Centre for Applied Medical Research, St. Vincent's Hospital, Australia; Kirby Institute, University of New South Wales, Sydney, NSW, Australia.
Inserm, U955, Equipe 16, Créteil, 94000, France; Université Paris Est, Faculté de médecine, Créteil, 94000, France; Vaccine Research Institute (VRI), Créteil, 94000, France; AP-HP, Hôpital H. Mondor-A. Chenevier, Service d'immunologie Clinique et maladies infectieuses, Créteil, 94000, France.

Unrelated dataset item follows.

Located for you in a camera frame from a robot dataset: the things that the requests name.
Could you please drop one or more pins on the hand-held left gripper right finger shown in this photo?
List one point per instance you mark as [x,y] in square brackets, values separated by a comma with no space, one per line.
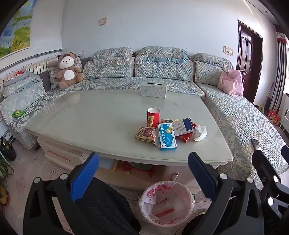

Cytokine Growth Factor Rev. 2014 Aug;25(4):391-401. doi: 10.1016/j.cytogfr.2014.07.012. Epub 2014 Jul 29.
Interleukin-7 is a non-redundant growth, differentiation and survival factor for human T lymphocytes. Most circulating, mature T cells express the receptor for IL-7, but not all. Importantly, CD4 Tregs express greatly reduced levels of IL-7R compared to conventional CD4 T cells, presenting an opportunity to selectively target the latter cells with either more IL-7 to boost responses, or to block IL-7 signalling to limit responses. This article reviews what is known about regulation of IL-7R expression, and recent progress in therapeutic approaches related to IL-7 and its receptor.
白细胞介素-7 是一种非冗余的生长、分化和生存因子,可促进人类 T 淋巴细胞的生长。大多数循环的成熟 T 细胞表达白细胞介素-7 的受体,但并非全部。重要的是,与传统的 CD4 T 细胞相比,CD4 Tregs 表达的 IL-7R 水平大大降低,这为我们提供了一个机会,可以选择性地用更多的 IL-7 来增强后者的反应,或者阻断 IL-7 信号来限制反应。本文综述了 IL-7R 表达的调控及其受体的治疗方法的最新进展。